Я задержался у бронзовой Сони Хенни и вспомнил, как мальчишкой попал на американский фильм (трофейный, естественно, ведь именно благодаря победе над гитлеровской Германией в Советском Союзе увидели шедевры мирового кино чуть ли не за четверть века) «Серенада солнечной долины», где знаменитая, да что там — легендарная норвежская фигуристка Соня Хенни демонстрировала свои умопомрачительные фигуры на фоне умопомрачительной красоты местных гор, в пучках почти физически ощутимых лучей солнца, под чарующие звуки музыки Глена Миллера. Это была потрясающая симфония любви, где все так прекрасно и чисто, что я плакал от счастья, и в душе родилось чувство обретенной цели, которая делала каждый день еще одним шагом к тому прекрасному, что уготовала мне жизнь. Даже позже, став взрослым и немало поездив по свету со сборной командой страны, я сохранил в глубине души это чистое и звонкое, как весенняя капель, чувство.

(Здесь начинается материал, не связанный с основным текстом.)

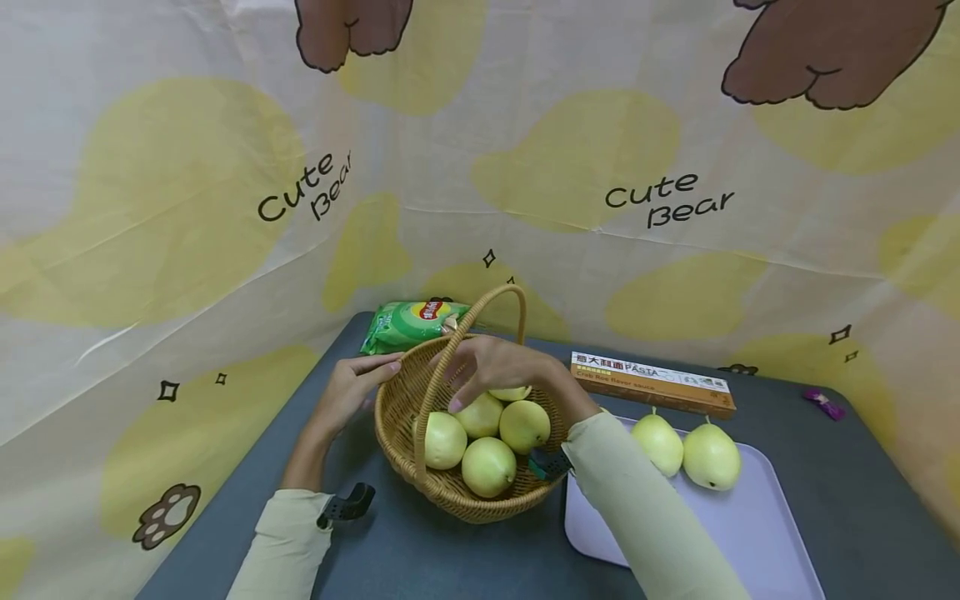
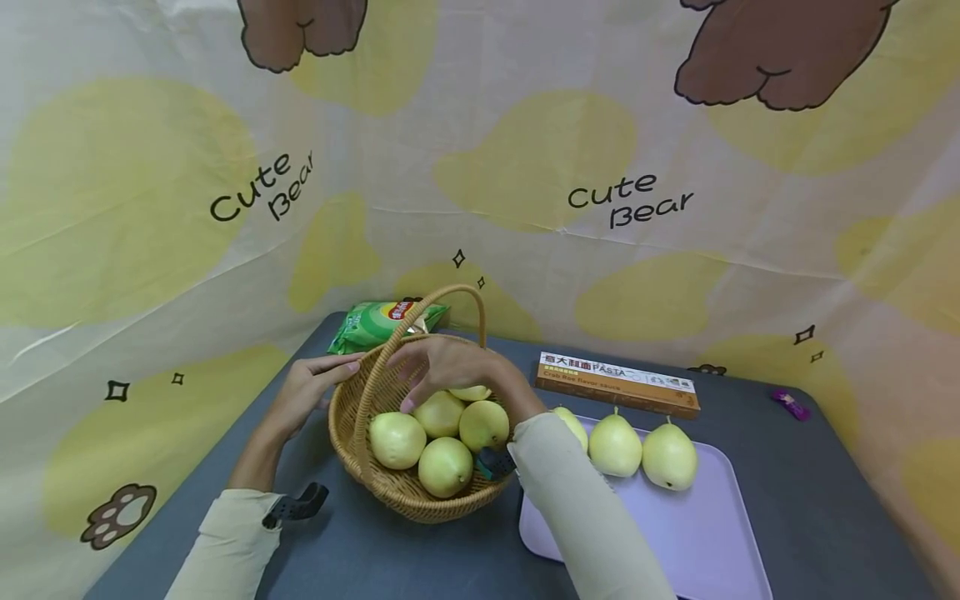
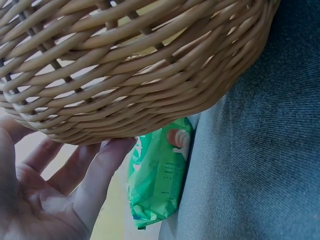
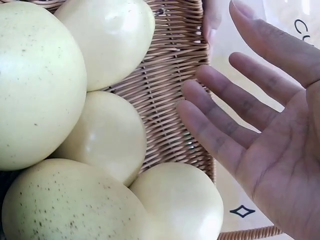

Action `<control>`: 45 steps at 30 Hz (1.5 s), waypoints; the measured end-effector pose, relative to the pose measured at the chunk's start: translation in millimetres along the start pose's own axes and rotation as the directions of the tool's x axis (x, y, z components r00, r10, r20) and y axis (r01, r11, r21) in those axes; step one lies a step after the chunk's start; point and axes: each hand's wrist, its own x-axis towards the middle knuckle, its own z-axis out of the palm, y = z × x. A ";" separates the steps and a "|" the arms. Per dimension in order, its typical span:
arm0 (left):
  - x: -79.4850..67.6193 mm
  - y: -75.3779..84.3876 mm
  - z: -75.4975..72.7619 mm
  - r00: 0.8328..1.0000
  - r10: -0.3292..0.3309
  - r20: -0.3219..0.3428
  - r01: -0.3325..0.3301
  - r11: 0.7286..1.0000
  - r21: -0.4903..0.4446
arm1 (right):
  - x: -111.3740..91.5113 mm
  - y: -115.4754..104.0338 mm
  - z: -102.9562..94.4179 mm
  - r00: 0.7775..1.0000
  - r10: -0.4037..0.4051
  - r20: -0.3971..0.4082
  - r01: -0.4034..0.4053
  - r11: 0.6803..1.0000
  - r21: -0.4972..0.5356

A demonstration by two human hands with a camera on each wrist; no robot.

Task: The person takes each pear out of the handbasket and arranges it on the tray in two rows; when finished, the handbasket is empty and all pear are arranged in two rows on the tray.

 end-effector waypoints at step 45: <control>2.8 -3.0 -0.5 1.000 -0.001 -0.012 0.001 1.000 0.013 | 29.4 -2.7 28.9 0.962 0.194 0.194 -0.152 0.965 -0.213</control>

Теперь за спиной бронзовой Хенни медленно врастал в землю старый, обветшавший ледовый дворец, где блистала она в 1932 году. Мне показалось, что за последние четыре года он заметно постарел и сгорбился, и ни одно окно не светилось в нем. Грусть, непрошеная и легкая, тронула сердце, и ком подступил к горлу…

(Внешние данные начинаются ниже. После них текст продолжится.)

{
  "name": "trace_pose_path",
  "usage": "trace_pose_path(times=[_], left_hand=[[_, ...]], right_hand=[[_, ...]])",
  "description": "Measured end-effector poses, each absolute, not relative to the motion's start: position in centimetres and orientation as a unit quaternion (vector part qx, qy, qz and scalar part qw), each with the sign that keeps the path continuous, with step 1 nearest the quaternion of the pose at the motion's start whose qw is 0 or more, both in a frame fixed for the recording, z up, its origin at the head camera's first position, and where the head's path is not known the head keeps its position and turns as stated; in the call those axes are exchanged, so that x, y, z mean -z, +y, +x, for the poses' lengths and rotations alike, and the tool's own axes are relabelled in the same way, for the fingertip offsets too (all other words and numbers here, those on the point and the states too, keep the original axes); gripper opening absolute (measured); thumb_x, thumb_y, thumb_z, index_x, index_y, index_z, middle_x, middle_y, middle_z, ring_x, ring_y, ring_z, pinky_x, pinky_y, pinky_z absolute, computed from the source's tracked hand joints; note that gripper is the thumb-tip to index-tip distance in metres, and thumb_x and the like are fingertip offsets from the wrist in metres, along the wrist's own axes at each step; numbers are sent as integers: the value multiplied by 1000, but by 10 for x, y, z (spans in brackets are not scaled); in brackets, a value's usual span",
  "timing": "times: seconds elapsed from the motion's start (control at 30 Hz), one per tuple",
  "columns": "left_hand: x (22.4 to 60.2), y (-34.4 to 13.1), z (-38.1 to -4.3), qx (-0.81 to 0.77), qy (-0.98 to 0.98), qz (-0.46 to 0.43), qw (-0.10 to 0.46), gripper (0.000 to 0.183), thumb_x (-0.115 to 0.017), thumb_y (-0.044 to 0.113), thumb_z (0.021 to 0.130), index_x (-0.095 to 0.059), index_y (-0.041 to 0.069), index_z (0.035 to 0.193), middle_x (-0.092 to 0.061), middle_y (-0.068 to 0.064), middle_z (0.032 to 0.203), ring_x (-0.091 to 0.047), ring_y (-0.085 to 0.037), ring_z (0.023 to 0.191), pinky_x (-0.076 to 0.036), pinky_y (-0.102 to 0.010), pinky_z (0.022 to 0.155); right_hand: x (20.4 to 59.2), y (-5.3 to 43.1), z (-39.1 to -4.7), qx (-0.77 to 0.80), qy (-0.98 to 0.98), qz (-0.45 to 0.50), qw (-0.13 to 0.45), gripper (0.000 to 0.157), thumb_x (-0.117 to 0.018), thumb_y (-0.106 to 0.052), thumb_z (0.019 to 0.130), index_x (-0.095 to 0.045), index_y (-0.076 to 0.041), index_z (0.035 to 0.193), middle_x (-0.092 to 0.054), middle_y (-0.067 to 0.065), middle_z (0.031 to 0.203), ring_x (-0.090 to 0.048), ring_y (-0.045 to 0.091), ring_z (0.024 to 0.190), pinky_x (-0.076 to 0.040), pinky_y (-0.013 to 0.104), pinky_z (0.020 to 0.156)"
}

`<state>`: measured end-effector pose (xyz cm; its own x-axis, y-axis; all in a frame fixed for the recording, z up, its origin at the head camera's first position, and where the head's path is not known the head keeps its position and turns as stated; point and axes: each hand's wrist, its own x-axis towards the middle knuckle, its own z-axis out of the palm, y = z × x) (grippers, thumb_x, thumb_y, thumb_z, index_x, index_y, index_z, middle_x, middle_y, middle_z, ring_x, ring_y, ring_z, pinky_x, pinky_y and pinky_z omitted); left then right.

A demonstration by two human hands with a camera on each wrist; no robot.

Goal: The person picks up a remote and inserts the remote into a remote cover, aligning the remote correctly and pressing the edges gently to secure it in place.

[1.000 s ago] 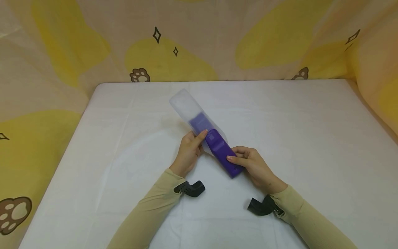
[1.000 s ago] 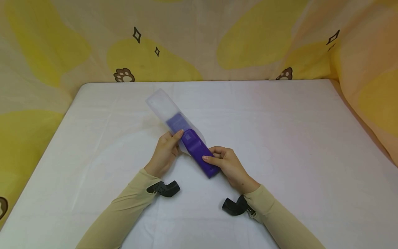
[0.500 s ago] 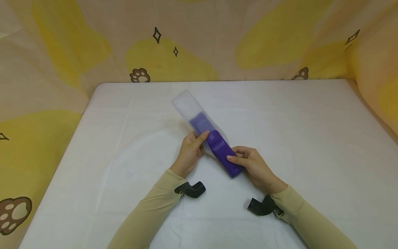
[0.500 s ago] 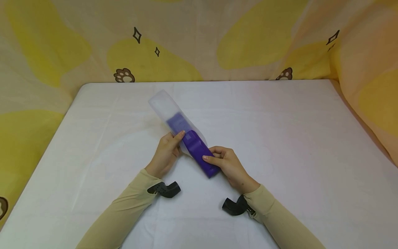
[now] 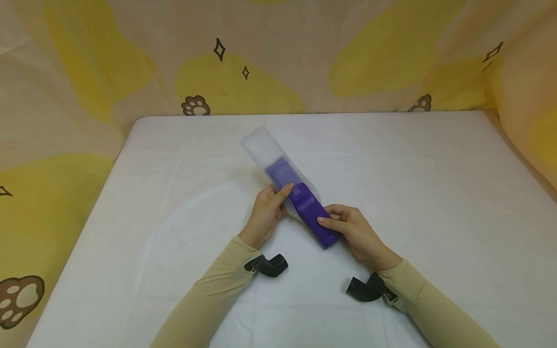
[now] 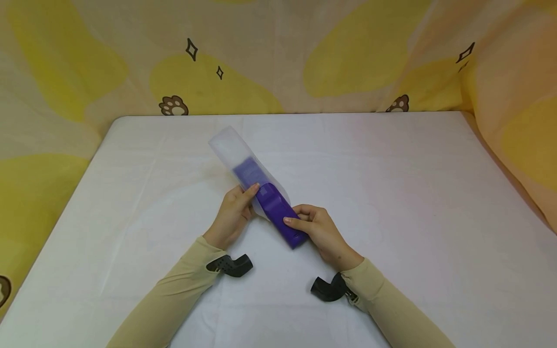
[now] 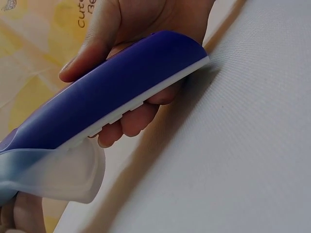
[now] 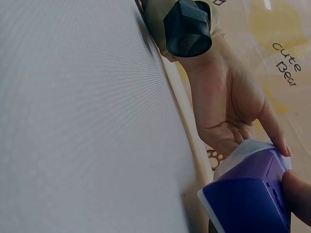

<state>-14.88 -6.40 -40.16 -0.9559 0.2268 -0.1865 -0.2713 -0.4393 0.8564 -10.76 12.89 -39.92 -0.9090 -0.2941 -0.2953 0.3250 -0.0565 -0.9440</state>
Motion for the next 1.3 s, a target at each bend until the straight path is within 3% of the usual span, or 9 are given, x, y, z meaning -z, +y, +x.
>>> trace_pose_path(times=[1.3], left_hand=[[401,-64,-147,-837,525,-13,155,17,-51,9,97,-52,-3,109,-65,0,92,-63,-8,84,-52,-21,76]], right_hand=[[397,129,-107,725,655,20,210,24,-62,-5,89,-57,9,107,-69,0,87,-62,10,77,-52,23,71]])
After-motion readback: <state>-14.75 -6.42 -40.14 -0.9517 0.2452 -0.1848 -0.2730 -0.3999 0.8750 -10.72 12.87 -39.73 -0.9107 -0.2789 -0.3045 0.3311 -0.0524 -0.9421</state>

Если направиться от старого дворца прямо, через площадь, где некогда перемерзшие гости Олимпиады штурмом брали редкие автобусы «Грей Хаунд», вниз к озеру, то можно было попасть к дому, где я в последний раз видел живым Дика Грегори, моего друга и коллегу, американского журналиста, докопавшегося — себе на голову! — до кое-каких тайн, до коих докапываться было опасно. Но Дик был смелым и честным человеком, и он поведал мне то, что, по-видимому, не должен был говорить иностранцу, тем более из СССР. Он помог мне, помог нам, советским людям, приехавшим тогда в картеровскую Америку, охваченную антиафганской истерией, но для него этот поступок оказался фатальным.
Прости меня, Дик…
Я зашагал по Мейн-стрит, мимо знакомых строений. Тут мало что изменилось, разве что улочки этого затерянного в Адирондакских, так любимых Рокуэллом Кентом, горах были теперь пустынны, с фасадов двухэтажных — выше строений почти не увидишь — исчезли олимпийские полотнища и призывы; в местной церквушке, куда однажды мы заглянули с приятелем погреться, потому как надпись при входе по-русски обращалась к нам с предложением «выпить чашечку кофе (бесплатно) и поговорить о смысле жизни», царила темнота, и никто больше не зазывал на кофе. Светились только салоны небольших магазинов, но людей и там раз-два и обчелся — сезон еще не наступил, а состязания юных фигуристов, конечно же, не смогли привлечь внимание широкой публики.
Я позвонил в дверь — старинную, стеклянную, украшенную фигурной медной вязью кованой решетки.
Пожилая, если не сказать старая, лет семидесяти женщина в теплой вязаной кофте и эскимосских длинношерстных сапожках приветливо закивала мне головой, отступила в сторону и пропустила вовнутрь.